The ‘feed-the-world’ rhetoric emerged early on in Monsanto’s development of its biotech sector. During the 1960s and ’70s, Monsanto recognised that they needed to radically transform a company increasingly threatened by the emergence of the environmental movement and by tougher environmental regulation: This was the result of the fallout from the high chemical input driven technology of the so-called green revolution, which in its wake created a host of environmental related problems all due to unbridled use of chemical fertilisers and  pesticides. Monsanto knew then that a gene revolution had to replace a green revolution.

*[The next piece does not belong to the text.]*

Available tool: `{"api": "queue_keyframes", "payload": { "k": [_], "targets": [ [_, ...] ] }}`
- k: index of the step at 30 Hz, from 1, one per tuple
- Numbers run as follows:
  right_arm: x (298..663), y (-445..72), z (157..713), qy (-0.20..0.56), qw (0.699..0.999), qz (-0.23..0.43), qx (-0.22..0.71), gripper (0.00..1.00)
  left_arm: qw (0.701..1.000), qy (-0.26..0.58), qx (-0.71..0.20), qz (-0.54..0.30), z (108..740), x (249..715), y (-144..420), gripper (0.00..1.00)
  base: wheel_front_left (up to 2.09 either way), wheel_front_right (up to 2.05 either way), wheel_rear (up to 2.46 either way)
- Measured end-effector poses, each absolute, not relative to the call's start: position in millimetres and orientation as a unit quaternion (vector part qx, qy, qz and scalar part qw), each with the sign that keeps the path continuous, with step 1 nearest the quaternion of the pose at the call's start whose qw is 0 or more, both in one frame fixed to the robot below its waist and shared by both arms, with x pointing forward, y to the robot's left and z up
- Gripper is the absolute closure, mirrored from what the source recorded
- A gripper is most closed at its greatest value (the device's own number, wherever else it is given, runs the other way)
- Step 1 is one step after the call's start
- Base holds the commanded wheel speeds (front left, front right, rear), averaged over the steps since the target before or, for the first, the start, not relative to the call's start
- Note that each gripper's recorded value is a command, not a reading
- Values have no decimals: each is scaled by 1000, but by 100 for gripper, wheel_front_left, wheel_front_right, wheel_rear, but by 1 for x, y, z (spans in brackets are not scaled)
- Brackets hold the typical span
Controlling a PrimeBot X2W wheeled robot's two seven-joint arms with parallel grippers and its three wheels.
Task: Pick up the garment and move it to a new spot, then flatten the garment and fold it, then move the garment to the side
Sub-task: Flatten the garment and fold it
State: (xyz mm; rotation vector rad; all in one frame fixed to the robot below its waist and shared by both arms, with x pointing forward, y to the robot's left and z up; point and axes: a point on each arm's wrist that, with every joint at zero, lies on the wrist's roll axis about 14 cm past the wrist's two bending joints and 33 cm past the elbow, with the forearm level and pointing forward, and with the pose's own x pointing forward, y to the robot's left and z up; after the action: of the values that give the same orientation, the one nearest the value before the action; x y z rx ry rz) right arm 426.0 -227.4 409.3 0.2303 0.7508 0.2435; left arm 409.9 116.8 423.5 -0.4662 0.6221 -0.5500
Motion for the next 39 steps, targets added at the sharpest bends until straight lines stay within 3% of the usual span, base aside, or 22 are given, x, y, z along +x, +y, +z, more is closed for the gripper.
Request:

Monsanto had acquired a particularly unenviable reputation in this regard, as a major producer of both dioxins and polychlorinated biphenyls (PCBs) — both persistent environmental pollutants posing serious risks to the environment and human health. Lawsuits and environmental clean-up costs began to cut into Monsanto’s bottom line, but more seriously there was a real fear that a serious lapse could potentially bankrupt the company.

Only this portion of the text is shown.